The Single Consumer Client

The SingleConsumer client class is used when you want to consume messages but don’t need to coordinate consumer instances amongst themselves. It’s importable via the kiel.clients module and provides a consume() method capable of starting at the beginning or end of a topic or a given datetime or timedelta.
from kiel import clients
from tornado import gen

consumer = clients.SingleConsumer(
    ["kafka01", "kafka02"],
    deserializer=None,
    max_wait_time=1000,  # in milliseconds
    min_bytes=1,
    max_bytes=(1024 * 1024),
)

@gen.coroutine
def run():
    yield consumer.connect()
    msgs = yield consumer.consume("example.topic")
    for msg in msgs:
        print(msg)

The only required constructor parameter is the list of bootstrap broker hosts.

Where to Start

Other than the topic to consume, the consume() method also takes an optional parameter of where in the topic’s history to start.

Note

The start parameter is honored in only two cases

  • when consuming from a topic for the first time
  • an “offset out of range” error is encountered.

There are four different possible kinds of values:

  • SingleConsumer.END (default)

    This denotes the tail end of the topic, the consume() call will return messages once some are available.

  • SingleConsumer.BEGINNING

    The very beginning of a topic (often 0). Useful for re-processing topics.

  • datetime

    Starts consuming a topic at roughly the point it was at a given time (in UTC).

  • timedelta

    Starts consuming a topic at roughly the point it was at a reliative time.

Warning

The time-based options rely on epoch seconds and are vulnerable to clock skew between brokers and client servers.

The Deserializer

The JSON Default

By default json.dumps is used as a deserializer. This works in conjunction with the default serializer on the Producer class:

import random

from kiel import clients
from tornado import gen

producer = clients.Producer(["kafka01"])
consumer = clients.SingleConsumer(["kafka01"])

@gen.coroutine
def produce():
    yield producer.connect()
    while True:
        yield producer.produce(
            "example.colors", {"color": random.choice(["blue", "red"])}
        )

@gen.coroutine
def consume():
    yield consumer.connect()
    while True:
        msgs = yield consumer.consume("example.colors")
        for msg in msgs:
            print(msg["color"])

Customizing

Deserializing can be customized via the deserializer constructor parameter. The given callable will be passed a message’s value as a single argument.
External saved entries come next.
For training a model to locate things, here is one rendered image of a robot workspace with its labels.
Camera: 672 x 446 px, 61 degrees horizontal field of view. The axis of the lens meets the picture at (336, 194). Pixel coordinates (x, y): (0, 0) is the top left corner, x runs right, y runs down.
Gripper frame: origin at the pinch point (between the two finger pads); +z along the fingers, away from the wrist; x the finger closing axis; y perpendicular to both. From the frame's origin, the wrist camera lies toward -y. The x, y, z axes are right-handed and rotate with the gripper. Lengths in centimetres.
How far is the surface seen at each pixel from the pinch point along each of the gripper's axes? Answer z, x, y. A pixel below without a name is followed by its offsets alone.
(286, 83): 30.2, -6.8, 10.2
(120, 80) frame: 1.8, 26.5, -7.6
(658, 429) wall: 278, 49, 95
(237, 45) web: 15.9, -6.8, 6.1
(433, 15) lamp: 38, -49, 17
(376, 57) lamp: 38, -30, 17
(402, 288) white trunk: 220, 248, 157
A trivial example where messages are rot-13 encoded:

import codecs

from kiel import clients
from tornado import gen


def deserialize(value):
    return codecs.decode(value, "rot_13")

consumer = clients.SingleConsumer(["kafka01"], deserializer=deserialize)

@gen.coroutine
def consume():
    yield consumer.connect()
    while True:
        msgs = yield consumer.consume("example.colors")
        for msg in msgs:
            print(msg["color"])

Limiting Responses

Max and Min Bytes

The size window of responses can be controlled via the min_bytes and max_bytes constructor arguments. These direct the Kafka brokers to not respond until at least min_bytes of data is present and to construct responses no greater max_bytes.

Note

The max_bytes directive isn’t exact as it only limits the data in the partition clauses of responses, there will still be other overhead. The Kafka protocol does not recognize an overal “max bytes” setting but has a per partition maximum, which the consumer calculates as max_bytes / number of partitions.

This can be helpful for consumers starting from the beginning of a large topic and must throttle the otherwise-massive initial responses.

from kiel import clients
from tornado import gen

consumer = clients.SingleConsumer(
    ["kafka01"],
    min_bytes=1024,
    max_bytes=(10 * 1024 * 1024)
)

@gen.coroutine
def start_from_beginning():
    yield consumer.connect()

    msgs = yield consumer.consume("example.topic", start=consumer.BEGINNING)
    while msgs:
        # process msgs, etc.
        msgs = yield consumer.consume("example.topic", start=consumer.BEGINNING)

Response Wait Time

The max_wait_time constructor argument can be used to tell brokers how long the consumer is willing to wait for data. If the max_wait_time is reached before data is available the broker will respond with a retriable “timeout” error code and the consume() call will return with an empty list.

Compression

Kafka bakes compression into the wire protocol itself so the consumer classes take care of decompression for you.

Warning

Naturally, if you’re using compression schemes with external dependencies (i.e. non-gzip schemes) when producing messages your consumers must also have those dependencies installed!